1. The most consistently reported syndrome associated with HHV-6 infection among transplant patients is encephalitis. Patients can have mental status changes, behavioral disturbance, memory loss, and seizures. Other manifestations of HHV-6 in this patient population include: fever and rash, hepatitis, gastro-duodenitis, colitis, pneumonitis, and encephalitis.

2. A positive HHV-6 PCR from tissues can suggest the presence of disease. However, there is no single test that can differentiate HHV-6 causing disease from HHV-6 that is genomically integrated. A persistently high titer of HHV-6 PCR from tissues suggests genomically integrated HHV-6.

3. One study mentioned that even in asymptomatic transplant patients, HHV-6 can be detected in the CSF.

4. Treatment involves use of either ganciclovir, foscarnet, or cidofovir. There are no randomized controlled trials on antiviral efficacy. Reduction of a patient's immunosuppression is also recommended.Read here for more information.

Case # 2. A 31-day old infant presents with fever, rash, seizure, abdominal distension, and respiratory failure secondary to human parechovirus (HPeV) infection.

1. In an infant who presents with sepsis and CNS symptoms and the CSF is normal, think about HPeV infection. In one case series, CSF abnormalities in patients with HPeV infection were rare.

2. In adults, HPeV can present as fever, myalgia, and pharyngitis.

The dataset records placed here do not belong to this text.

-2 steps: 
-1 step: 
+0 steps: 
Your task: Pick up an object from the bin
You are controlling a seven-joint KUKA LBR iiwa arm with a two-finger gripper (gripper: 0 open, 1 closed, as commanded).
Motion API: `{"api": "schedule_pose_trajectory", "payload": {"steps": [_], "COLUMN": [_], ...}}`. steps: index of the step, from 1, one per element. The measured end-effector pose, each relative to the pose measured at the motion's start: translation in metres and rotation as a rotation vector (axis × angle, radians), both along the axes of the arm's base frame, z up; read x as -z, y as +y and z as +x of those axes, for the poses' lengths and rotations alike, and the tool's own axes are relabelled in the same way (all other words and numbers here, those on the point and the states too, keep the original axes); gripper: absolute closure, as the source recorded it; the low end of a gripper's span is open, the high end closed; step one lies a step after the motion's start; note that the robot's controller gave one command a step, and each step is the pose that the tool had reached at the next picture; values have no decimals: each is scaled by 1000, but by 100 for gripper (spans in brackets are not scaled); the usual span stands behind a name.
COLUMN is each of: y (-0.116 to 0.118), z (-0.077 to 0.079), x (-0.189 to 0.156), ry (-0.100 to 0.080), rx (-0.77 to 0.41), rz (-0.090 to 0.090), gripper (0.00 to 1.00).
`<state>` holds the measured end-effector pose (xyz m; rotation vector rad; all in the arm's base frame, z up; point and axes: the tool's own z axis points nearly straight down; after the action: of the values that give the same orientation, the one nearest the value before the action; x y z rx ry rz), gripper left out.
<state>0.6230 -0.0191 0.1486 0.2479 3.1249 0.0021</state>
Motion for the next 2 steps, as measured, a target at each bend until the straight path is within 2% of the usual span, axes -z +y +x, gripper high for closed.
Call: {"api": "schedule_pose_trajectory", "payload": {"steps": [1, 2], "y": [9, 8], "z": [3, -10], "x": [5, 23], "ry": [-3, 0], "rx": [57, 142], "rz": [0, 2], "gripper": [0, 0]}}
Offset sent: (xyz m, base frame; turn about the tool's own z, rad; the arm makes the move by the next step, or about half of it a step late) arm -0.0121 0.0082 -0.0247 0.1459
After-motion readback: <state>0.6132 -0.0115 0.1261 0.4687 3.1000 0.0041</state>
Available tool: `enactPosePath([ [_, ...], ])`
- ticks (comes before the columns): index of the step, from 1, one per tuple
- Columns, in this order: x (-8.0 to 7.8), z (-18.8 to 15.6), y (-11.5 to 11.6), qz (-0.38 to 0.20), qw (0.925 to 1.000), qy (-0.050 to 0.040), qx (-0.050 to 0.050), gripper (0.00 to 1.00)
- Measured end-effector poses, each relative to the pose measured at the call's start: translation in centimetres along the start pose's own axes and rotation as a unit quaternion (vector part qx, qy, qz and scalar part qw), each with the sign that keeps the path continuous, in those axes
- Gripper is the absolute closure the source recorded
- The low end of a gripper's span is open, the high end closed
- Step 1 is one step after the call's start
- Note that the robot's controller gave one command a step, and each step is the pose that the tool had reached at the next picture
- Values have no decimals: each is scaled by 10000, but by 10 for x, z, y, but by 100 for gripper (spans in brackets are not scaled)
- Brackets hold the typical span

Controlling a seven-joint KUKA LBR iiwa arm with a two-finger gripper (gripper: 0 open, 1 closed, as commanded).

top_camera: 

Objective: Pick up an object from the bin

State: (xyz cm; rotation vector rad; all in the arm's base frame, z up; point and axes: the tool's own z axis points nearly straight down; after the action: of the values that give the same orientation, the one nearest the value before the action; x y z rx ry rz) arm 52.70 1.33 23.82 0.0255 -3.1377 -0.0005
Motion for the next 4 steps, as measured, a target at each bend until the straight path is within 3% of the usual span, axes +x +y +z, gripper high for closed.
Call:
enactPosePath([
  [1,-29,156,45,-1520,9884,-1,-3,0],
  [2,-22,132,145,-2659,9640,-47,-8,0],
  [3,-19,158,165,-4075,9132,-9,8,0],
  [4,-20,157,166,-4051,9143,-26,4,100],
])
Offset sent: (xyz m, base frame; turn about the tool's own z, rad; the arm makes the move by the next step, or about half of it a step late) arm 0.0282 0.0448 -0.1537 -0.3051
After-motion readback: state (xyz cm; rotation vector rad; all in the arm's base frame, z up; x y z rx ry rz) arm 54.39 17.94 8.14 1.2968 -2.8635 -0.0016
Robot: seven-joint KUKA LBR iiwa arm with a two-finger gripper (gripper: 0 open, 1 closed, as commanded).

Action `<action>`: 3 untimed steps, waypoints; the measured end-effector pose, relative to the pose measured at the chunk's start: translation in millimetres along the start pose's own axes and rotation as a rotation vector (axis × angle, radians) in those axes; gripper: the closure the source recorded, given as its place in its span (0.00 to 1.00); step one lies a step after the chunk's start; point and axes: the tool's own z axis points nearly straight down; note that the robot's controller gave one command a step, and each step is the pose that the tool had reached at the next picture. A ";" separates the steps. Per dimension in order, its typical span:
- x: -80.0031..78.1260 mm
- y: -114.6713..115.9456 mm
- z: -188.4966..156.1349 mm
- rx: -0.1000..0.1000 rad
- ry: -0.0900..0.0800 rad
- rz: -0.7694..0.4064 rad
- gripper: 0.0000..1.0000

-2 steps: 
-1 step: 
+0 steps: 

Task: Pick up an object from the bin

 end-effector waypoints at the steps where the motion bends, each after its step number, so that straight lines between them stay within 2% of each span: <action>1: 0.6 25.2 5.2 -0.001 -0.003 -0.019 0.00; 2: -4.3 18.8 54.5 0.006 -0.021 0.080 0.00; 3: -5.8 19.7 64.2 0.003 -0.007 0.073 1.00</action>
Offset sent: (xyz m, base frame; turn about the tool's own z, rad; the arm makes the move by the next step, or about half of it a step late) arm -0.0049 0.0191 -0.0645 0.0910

3. More on HPeV infection from blog entry dated July 22, 2014.

Tuesday, October 14, 2014

October 14, 2014 Grand Rounds

Case 1. A 43/M with CML s/p stem cell transplantation 2 years ago who p/w a 1.5 year h/o chronic lymphocytic meningitis associated with obstructive hydrocephalus secondary to chronic CNS Propionebacterium acne infection

 
 Taken from: http://luskiewnik.strefa.pl/acne/propionibacterium_acnes_files/propioni.jpeg

1. Propionebacterium acne has been shown in case reports and case series to cause chronic meningitis even in patients with no history of neurosurgical procedure (read here). It is seen in both immunocompromised and immunocompetent individuals. In most cases, a mononuclear-predominant pleocytosis is appreciated from the CSF.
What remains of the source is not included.